Terça-feira, 7 de Abril de 2026

CGI.br publica princípios para regulação de redes sociais no Brasil

O Comitê Gestor da Internet no Brasil (CGI.br) publicou nesta quinta-feira, 13, o texto final dos Dez Princípios para a Regulação de Plataformas de Redes Sociais.

O documento foi elaborado a partir de consulta pública e, segundo o Comitê, se posiciona como uma contribuição multissetorial para a construção de um marco regulatório brasileiro sobre o tema.

O CGI.br explica que o documento é uma espécie de guia para legisladores e sociedade quando o assunto for regulação de redes sociais. Elaborado pelo Grupo de Trabalho (GT) sobre Regulação de Plataformas do órgão, o documento refletiria a pluralidade de visões coletadas durante a consulta pública.

“O processo de discussão dos Princípios foi amplo e plural, envolvendo diferentes vozes da sociedade. Ao longo desse diálogo, constatou-se que, apesar da grande popularidade e relevância das redes sociais no Brasil, é necessário pensar em formas de reduzir os efeitos colaterais negativos relacionados ao uso dessas plataformas.
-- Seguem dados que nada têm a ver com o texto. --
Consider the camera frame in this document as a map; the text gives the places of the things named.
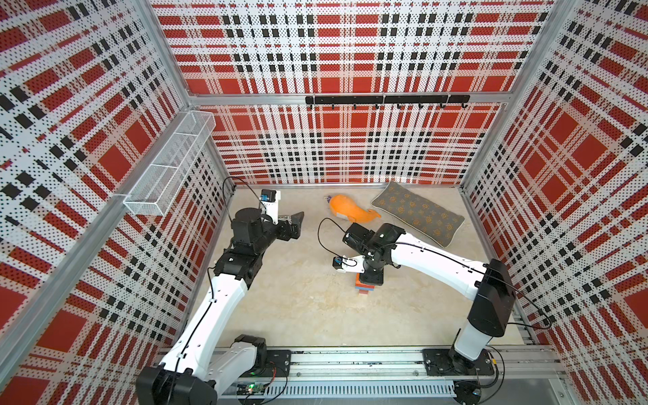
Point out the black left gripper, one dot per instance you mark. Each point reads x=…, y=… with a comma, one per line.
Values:
x=285, y=234

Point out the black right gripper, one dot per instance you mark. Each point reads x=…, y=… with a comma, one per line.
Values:
x=375, y=280

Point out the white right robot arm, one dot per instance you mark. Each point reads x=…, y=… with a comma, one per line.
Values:
x=487, y=285

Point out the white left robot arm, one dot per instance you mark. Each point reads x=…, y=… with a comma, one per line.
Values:
x=187, y=374

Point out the orange plush toy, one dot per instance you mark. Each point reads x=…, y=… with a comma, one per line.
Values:
x=344, y=207

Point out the grey patterned cushion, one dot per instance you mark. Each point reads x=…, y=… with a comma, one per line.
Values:
x=420, y=213

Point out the green circuit board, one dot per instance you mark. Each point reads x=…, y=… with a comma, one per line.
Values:
x=250, y=389

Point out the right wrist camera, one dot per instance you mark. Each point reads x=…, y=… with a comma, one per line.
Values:
x=348, y=265

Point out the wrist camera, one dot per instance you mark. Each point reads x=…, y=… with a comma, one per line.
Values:
x=269, y=200
x=348, y=265

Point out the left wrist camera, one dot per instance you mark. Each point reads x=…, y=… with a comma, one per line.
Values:
x=269, y=200

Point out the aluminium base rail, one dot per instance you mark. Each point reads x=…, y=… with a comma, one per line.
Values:
x=510, y=374

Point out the white wire mesh basket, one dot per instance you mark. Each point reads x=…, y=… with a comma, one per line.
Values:
x=156, y=190

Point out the black hook rail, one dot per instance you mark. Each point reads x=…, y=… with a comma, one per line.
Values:
x=434, y=99

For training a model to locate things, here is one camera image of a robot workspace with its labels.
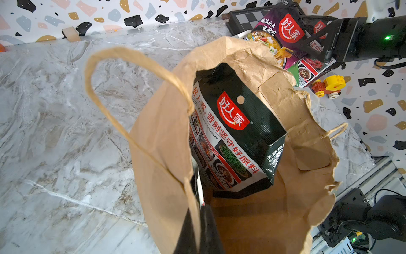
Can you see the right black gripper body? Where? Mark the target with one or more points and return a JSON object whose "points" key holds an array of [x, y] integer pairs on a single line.
{"points": [[340, 40]]}

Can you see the purple condiment packet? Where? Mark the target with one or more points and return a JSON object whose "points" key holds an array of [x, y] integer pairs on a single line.
{"points": [[282, 30]]}

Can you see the black condiment packet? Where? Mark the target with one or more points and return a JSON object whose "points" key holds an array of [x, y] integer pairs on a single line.
{"points": [[236, 140], [196, 183]]}

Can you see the brown paper bag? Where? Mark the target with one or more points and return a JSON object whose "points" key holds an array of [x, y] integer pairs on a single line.
{"points": [[277, 220]]}

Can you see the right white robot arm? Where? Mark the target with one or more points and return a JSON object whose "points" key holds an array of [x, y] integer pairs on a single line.
{"points": [[378, 33]]}

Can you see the yellow red toy car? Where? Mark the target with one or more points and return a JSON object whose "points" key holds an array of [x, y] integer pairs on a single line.
{"points": [[330, 87]]}

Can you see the black white checkerboard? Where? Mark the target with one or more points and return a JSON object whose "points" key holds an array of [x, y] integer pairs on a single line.
{"points": [[245, 20]]}

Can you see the orange small object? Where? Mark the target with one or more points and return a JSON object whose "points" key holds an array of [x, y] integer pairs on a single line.
{"points": [[1, 47]]}

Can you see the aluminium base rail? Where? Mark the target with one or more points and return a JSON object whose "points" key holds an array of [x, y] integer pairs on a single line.
{"points": [[368, 215]]}

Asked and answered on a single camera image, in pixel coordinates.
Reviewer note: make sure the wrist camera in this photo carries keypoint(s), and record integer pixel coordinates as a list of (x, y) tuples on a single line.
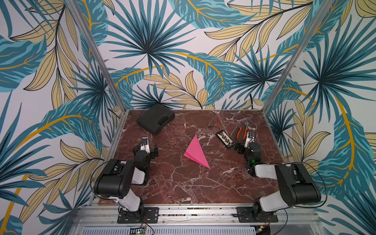
[(144, 145), (250, 138)]

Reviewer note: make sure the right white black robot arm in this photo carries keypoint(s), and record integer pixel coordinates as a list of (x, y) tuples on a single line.
[(295, 183)]

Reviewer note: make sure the aluminium front rail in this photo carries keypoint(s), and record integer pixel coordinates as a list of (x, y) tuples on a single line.
[(191, 214)]

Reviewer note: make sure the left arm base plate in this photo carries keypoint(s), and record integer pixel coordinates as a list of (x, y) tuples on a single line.
[(149, 215)]

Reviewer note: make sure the left aluminium frame post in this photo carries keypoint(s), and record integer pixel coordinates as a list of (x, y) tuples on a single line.
[(78, 16)]

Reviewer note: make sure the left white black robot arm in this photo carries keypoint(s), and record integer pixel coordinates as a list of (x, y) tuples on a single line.
[(115, 180)]

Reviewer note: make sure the aluminium frame post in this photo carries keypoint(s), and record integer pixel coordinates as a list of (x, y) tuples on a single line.
[(324, 8), (78, 16)]

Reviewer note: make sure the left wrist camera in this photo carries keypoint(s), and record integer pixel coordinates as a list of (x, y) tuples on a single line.
[(144, 145)]

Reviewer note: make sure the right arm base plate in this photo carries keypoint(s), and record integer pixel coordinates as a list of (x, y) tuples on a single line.
[(255, 215)]

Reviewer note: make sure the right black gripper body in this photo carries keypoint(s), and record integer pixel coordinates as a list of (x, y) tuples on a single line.
[(241, 147)]

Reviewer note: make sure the right aluminium frame post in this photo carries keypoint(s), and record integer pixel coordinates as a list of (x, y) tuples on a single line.
[(324, 8)]

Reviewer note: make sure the orange handled pliers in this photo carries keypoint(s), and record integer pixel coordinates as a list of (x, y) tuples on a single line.
[(243, 131)]

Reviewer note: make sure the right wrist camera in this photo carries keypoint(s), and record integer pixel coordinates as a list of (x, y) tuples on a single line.
[(250, 138)]

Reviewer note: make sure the pink square paper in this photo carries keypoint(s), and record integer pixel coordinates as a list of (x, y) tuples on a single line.
[(195, 152)]

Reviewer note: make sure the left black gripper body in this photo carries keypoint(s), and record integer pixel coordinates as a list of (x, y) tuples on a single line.
[(152, 153)]

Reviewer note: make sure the black plastic tool case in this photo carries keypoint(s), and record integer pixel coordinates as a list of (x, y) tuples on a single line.
[(155, 119)]

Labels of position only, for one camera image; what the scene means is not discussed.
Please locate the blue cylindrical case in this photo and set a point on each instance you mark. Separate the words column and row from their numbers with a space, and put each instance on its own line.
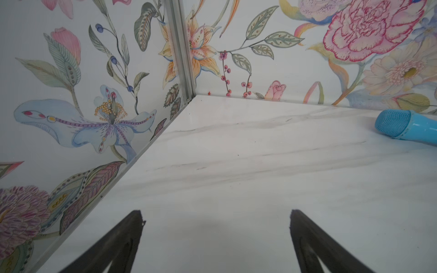
column 407, row 125

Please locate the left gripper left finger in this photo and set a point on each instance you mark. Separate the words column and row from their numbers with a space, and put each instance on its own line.
column 115, row 252

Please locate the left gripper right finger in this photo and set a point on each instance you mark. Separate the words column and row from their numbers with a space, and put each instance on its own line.
column 314, row 248

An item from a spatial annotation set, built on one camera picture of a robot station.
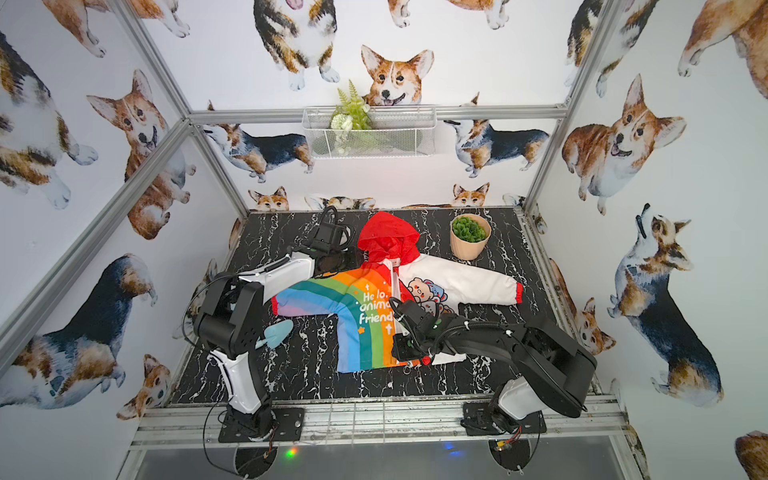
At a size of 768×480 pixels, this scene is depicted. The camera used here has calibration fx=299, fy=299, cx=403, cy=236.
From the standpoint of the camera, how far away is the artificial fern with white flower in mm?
833

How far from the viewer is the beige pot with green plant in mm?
996

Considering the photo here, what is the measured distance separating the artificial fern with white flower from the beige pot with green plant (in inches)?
16.9
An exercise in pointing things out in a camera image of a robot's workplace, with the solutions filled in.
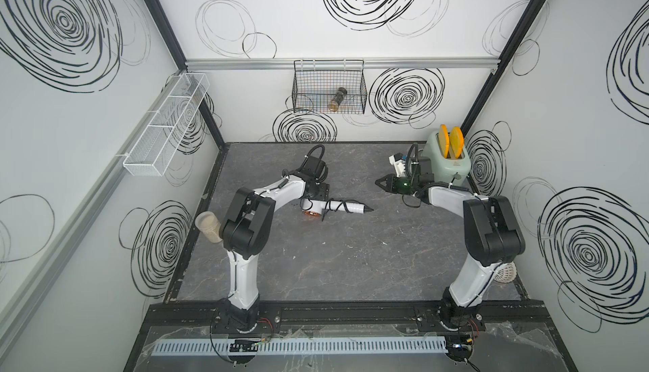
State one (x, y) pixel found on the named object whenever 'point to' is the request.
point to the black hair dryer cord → (335, 202)
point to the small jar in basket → (337, 99)
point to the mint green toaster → (446, 170)
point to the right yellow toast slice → (456, 140)
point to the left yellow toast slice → (444, 139)
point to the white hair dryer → (317, 206)
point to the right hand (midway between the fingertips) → (380, 181)
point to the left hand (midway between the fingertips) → (318, 192)
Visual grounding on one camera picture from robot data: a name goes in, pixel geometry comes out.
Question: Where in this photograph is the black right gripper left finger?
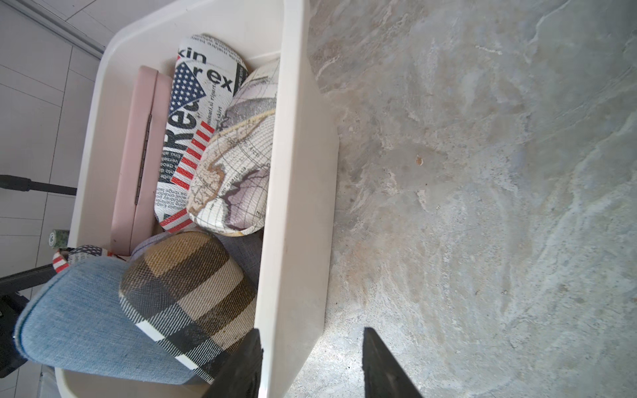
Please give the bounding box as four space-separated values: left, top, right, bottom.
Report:
202 328 263 398

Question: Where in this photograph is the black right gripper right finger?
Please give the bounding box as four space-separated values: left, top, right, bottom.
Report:
362 327 422 398

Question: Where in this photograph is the cream plastic storage box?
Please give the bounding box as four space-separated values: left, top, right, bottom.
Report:
69 1 339 397

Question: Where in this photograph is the plaid glasses case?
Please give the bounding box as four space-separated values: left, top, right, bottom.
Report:
119 231 257 383

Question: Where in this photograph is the light blue glasses case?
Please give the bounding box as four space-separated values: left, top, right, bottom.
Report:
13 257 195 385

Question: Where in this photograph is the map print glasses case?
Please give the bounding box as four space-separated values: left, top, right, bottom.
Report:
186 58 280 237

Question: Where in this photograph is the pink case front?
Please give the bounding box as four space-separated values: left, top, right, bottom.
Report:
110 66 172 256

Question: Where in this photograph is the newspaper case front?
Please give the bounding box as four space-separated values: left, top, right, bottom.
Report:
154 34 248 232

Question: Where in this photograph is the purple case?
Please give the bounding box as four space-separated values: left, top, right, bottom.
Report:
129 229 264 288

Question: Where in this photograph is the magazine print glasses case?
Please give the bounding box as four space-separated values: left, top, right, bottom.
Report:
52 245 121 273

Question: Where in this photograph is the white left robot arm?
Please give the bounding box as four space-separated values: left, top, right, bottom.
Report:
1 264 56 378

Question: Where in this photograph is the green small object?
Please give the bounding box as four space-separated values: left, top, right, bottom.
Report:
48 230 70 249

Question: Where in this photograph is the black microphone stand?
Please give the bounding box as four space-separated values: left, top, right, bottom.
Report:
0 175 77 196

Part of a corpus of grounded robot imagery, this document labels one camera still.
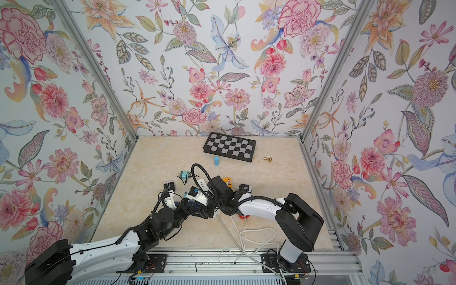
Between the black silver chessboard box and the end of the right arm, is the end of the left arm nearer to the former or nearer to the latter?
the end of the right arm

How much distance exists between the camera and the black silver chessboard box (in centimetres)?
110

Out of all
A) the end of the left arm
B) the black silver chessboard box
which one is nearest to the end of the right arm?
the end of the left arm
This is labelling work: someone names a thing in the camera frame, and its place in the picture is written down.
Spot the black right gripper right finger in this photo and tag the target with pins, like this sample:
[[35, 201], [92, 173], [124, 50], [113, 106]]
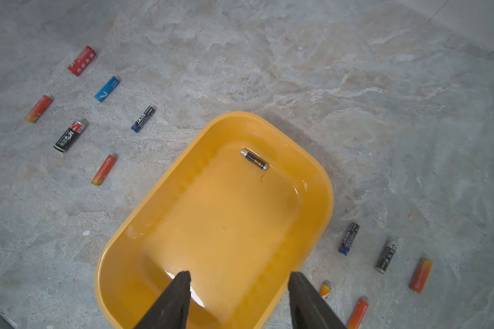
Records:
[[307, 308]]

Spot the black AAA battery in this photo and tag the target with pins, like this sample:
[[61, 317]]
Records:
[[349, 238]]

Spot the yellow plastic storage box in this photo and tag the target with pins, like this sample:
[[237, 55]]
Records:
[[240, 231]]

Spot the red orange battery table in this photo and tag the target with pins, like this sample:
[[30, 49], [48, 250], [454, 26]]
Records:
[[39, 108]]

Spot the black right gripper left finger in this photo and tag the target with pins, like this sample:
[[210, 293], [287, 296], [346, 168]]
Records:
[[171, 309]]

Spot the black red battery table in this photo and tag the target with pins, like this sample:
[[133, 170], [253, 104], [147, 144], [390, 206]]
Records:
[[70, 136]]

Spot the red white battery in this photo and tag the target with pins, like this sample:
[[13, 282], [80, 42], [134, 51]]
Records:
[[325, 289]]

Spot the red orange battery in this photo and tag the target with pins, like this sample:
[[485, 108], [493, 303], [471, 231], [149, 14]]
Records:
[[104, 169]]

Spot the dark grey battery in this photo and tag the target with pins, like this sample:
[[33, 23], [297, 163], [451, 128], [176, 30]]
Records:
[[254, 159]]

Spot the blue battery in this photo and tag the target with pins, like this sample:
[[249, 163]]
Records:
[[107, 89]]

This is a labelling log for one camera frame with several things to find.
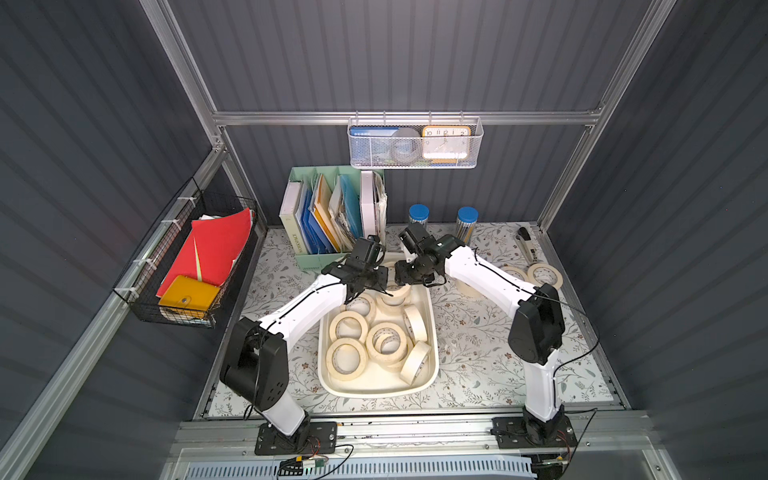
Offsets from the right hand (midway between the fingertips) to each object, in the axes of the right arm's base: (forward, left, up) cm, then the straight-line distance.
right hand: (408, 275), depth 88 cm
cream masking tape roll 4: (-22, +4, -8) cm, 24 cm away
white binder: (+19, +12, +9) cm, 24 cm away
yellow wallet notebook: (-17, +50, +18) cm, 55 cm away
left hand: (0, +9, +1) cm, 9 cm away
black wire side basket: (-17, +57, +22) cm, 63 cm away
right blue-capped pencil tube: (+18, -19, +4) cm, 27 cm away
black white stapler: (+21, -45, -11) cm, 51 cm away
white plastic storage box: (-17, +8, -11) cm, 21 cm away
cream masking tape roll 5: (-22, +12, -8) cm, 27 cm away
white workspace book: (+13, +36, +12) cm, 40 cm away
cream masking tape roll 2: (+12, -39, -13) cm, 43 cm away
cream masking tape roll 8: (-9, +18, -7) cm, 22 cm away
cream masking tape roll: (+9, -43, -12) cm, 45 cm away
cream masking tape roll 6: (-25, -1, -4) cm, 25 cm away
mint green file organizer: (+19, +26, +9) cm, 34 cm away
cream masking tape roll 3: (-3, +14, -13) cm, 19 cm away
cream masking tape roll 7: (-14, -2, -4) cm, 15 cm away
Com base nesse diagnóstico, o CGI.br vai trabalhar na formulação de diretrizes para a regulação, tomando esses princípios como referência para propor “soluções equilibradas, eficazes e alinhadas à dinâmica da Internet e aos interesses públicos”, adianta Henrique Faulhaber, conselheiro e coordenador do GT.

As 10 diretrizes que pautam a regulação proposta pelo CGI.br são:

Estado democrático de direito, soberania e jurisdição nacional: Respeito à Constituição e leis brasileiras, garantindo a prevalência da jurisdição nacional.
Direitos humanos, liberdade de expressão e privacidade: Proteção da dignidade humana, liberdade de expressão (individual e coletiva), privacidade, igualdade e combate à discriminação e discurso de ódio.
Autodeterminação informacional: Controle dos usuários sobre seus dados pessoais, especialmente em processos de perfilização e recomendação de conteúdo.
Integridade da informação: Promoção da precisão, consistência e confiabilidade dos conteúdos, combatendo fraudes e desinformação, e preservando a memória digital.
Inovação e desenvolvimento socioeconômico: Estímulo à inovação, autonomia tecnológica e economia digital inclusiva e competitiva.
Transparência e prestação de contas: Clareza sobre o funcionamento das plataformas, incluindo algoritmos de impulsionamento e moderação, e acesso a dados para pesquisa.
Interoperabilidade e portabilidade: Direito dos usuários de transferir seus dados e a capacidade de diferentes serviços digitais se comunicarem.
Prevenção e responsabilidade: Medidas preventivas eficazes para mitigar riscos sistêmicos e responsabilização por danos causados.
Proporcionalidade regulatória: Obrigações adaptadas ao porte, atividades e impacto das plataformas, reconhecendo a diversidade do ecossistema digital.
Ambiente regulatório e governança multissetorial: Estrutura institucional robusta e modelo de governança que garanta a participação equânime de todos os setores da sociedade.
A iniciativa se soma a outras do colegiado, que tem contribuído na construção de leis e políticas públicas para a Internet no Brasil.

Em 2009, o Comitê publicou o Decálogo de Princípios para a Governança e Uso da Internet, documento que foi essencial para a formulação do Marco Civil da Internet (Lei 12.965/2014), reconhecida mundialmente como uma das legislações mais avançadas sobre o tema.

A consulta pública
Entre maio e junho deste ano, o CGI.br submeteu à consulta aberta uma proposta preliminar dos dez princípios. Durante o período, o Comitê recebeu cerca de 300 contribuições, vindas de todas as regiões do País. A diversidade regional foi acompanhada pela setorial, uma vez que a consulta mobilizou a comunidade acadêmica, o setor governamental, o setor empresarial e o terceiro setor.

“A regulação de plataformas é um dos temas mais urgentes e complexos da atualidade. O CGI.br, em sua função de estabelecer diretrizes para o desenvolvimento da Internet no País, tem a responsabilidade de contribuir com uma visão equilibrada, que nasce do nosso modelo multissetorial”, afirma Renata Mielli, coordenadora do CGI.br.

“Esses princípios são o resultado de um amplo diálogo com a sociedade e buscam garantir que qualquer regulação fortaleça a democracia, proteja os direitos fundamentais dos cidadãos e promova um ambiente digital mais transparente e seguro para todos, sem sufocar a inovação”.